Teiko Nishi

Personal information
- Born: January 24, 1967 (age 58)
- Listed height: 5 ft 8 in (1.73 m)

Career information
- High school: North High (Torrance, California)
- College: UCLA (1984–1988)
- Position: Guard

= Teiko Nishi =

American former women's basketball player

Teiko Nishi (born January 24, 1967) is an American former women's basketball player. She played for the UCLA Bruins each year from 1985 until 1988. In 1987, Nishi, from North Torrance, California, was the only Asian American woman playing Division I basketball in southern California.

Nishi was heavily active in the Japanese American basketball leagues in Southern California throughout her childhood, and became a starter at North Torrance High School. While at North High, Nishi led her squad to CIF playoffs in her senior year, losing to Cheryl Miller's Riverside Poly in the playoffs.

While playing AAU basketball during the off-season, Nishi was heavily recruited by major universities nationwide, finally choosing UCLA over USC. In her career at UCLA, Nishi played with Jackie Joyner-Kersee, defeating the Cheryl Miller-led USC dynasty twice in their 1984-85 season.
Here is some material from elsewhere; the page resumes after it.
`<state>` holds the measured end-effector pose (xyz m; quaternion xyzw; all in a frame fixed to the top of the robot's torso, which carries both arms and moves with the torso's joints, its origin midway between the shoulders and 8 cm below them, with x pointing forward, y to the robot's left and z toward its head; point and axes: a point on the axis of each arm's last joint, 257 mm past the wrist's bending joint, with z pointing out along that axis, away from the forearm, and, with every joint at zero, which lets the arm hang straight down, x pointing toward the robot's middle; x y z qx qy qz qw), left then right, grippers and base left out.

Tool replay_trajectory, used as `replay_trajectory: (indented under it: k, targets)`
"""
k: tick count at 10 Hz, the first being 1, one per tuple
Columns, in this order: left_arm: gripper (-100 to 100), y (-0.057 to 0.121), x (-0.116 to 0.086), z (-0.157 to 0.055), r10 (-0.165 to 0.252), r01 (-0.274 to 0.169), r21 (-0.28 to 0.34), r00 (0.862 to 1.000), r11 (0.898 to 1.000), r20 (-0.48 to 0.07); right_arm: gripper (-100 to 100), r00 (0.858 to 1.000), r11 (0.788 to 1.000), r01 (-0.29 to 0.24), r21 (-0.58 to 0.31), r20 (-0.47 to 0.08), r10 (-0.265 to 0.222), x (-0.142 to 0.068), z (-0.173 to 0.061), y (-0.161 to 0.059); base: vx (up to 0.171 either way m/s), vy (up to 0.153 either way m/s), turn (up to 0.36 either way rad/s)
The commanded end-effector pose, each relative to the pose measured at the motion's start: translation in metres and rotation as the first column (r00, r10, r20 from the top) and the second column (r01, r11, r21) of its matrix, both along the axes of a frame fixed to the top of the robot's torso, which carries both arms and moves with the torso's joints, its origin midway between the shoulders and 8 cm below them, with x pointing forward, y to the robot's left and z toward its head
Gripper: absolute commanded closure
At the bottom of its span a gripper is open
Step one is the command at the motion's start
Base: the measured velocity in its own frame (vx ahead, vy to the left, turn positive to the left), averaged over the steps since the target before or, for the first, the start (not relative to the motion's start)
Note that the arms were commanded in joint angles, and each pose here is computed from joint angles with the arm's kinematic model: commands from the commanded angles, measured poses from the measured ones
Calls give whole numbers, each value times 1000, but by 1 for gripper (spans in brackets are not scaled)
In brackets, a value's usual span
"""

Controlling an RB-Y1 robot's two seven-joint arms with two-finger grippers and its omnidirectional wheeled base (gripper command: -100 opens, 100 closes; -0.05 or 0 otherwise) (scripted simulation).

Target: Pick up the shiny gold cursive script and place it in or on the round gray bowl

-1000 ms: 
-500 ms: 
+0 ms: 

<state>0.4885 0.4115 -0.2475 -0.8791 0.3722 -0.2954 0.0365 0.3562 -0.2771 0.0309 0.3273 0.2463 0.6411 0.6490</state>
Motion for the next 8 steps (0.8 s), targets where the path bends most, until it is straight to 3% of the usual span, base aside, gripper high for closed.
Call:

After graduating from UCLA Nishi coached girls' basketball in South Torrance, California.

Nishi is currently coaching girls' basketball in Yorba Linda, CA.
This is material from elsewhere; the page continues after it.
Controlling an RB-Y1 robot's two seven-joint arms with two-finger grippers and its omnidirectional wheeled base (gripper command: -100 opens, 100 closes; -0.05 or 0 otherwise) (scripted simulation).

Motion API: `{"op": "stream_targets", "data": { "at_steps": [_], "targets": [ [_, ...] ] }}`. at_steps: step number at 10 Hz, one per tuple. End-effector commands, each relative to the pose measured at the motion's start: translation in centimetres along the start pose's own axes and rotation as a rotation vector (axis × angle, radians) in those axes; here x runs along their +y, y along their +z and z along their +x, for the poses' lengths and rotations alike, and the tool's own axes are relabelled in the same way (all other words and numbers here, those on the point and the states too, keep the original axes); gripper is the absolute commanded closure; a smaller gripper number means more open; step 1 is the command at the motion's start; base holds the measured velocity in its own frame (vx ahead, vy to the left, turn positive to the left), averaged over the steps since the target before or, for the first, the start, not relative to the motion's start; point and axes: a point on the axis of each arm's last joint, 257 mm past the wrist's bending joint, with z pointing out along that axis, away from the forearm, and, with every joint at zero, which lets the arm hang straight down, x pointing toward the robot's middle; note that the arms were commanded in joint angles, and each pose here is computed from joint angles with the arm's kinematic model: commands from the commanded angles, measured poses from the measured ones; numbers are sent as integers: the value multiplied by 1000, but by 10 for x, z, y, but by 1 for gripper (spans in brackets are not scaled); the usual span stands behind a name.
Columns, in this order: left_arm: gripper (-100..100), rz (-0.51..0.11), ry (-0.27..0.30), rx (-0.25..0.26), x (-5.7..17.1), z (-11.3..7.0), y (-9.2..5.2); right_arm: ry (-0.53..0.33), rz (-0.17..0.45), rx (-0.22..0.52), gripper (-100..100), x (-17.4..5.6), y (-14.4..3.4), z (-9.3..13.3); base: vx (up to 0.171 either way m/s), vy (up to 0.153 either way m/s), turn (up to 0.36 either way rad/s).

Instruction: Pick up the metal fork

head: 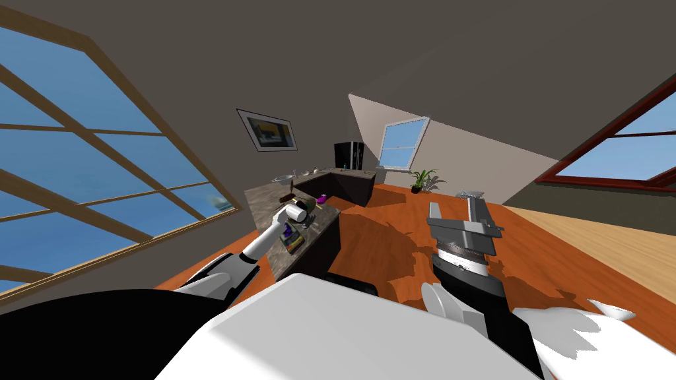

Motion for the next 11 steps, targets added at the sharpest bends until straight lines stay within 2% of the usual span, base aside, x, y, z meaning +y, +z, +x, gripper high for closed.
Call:
{"op": "stream_targets", "data": {
  "at_steps": [1, 2, 3, 4, 5, 11],
  "targets": [
    [100, 4, 7, 4, -5, 0, -10, 0, 0, 0, 0, 0, 0, 0, -2, -6, 50],
    [100, 4, 9, 6, -6, 1, -14, 0, 0, 0, 0, 0, 0, 0, -5, -9, 60],
    [100, 5, 8, 5, -4, 0, -10, 0, 0, 0, 0, 0, 0, 0, -2, -5, 10],
    [0, 3, 8, 5, -4, 0, -11, 0, 0, 0, 0, 0, 0, 0, 0, 0, 0],
    [-100, -12, -19, -13, -10, -7, -15, 0, 0, 0, 0, 0, 0, 0, -34, -15, 268],
    [-100, -60, -86, -52, -20, -22, -31, 0, 0, 0, 0, 0, 0, 0, -28, -28, 123]
  ]
}}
Nishi is the older sister of Kikuo KeyKool Nishi of the rap group The Visionaries.
==Career statistics==
===College===

| Year | Team | GP | GS | MPG | FG% | 3P% | FT% | RPG | APG | SPG | BPG | TO | PPG |
| 1987–88 | UCLA | 30 | - | - | 37.5 | 0.0 | 56.3 | 1.3 | 4.3 | 1.2 | 0.0 | - | 2.6 |
| Career |  | 30 | - | - | 37.5 | 0.0 | 56.3 | 1.3 | 4.3 | 1.2 | 0.0 | - | 2.6 |
Statistics retrieved from Sports-Reference.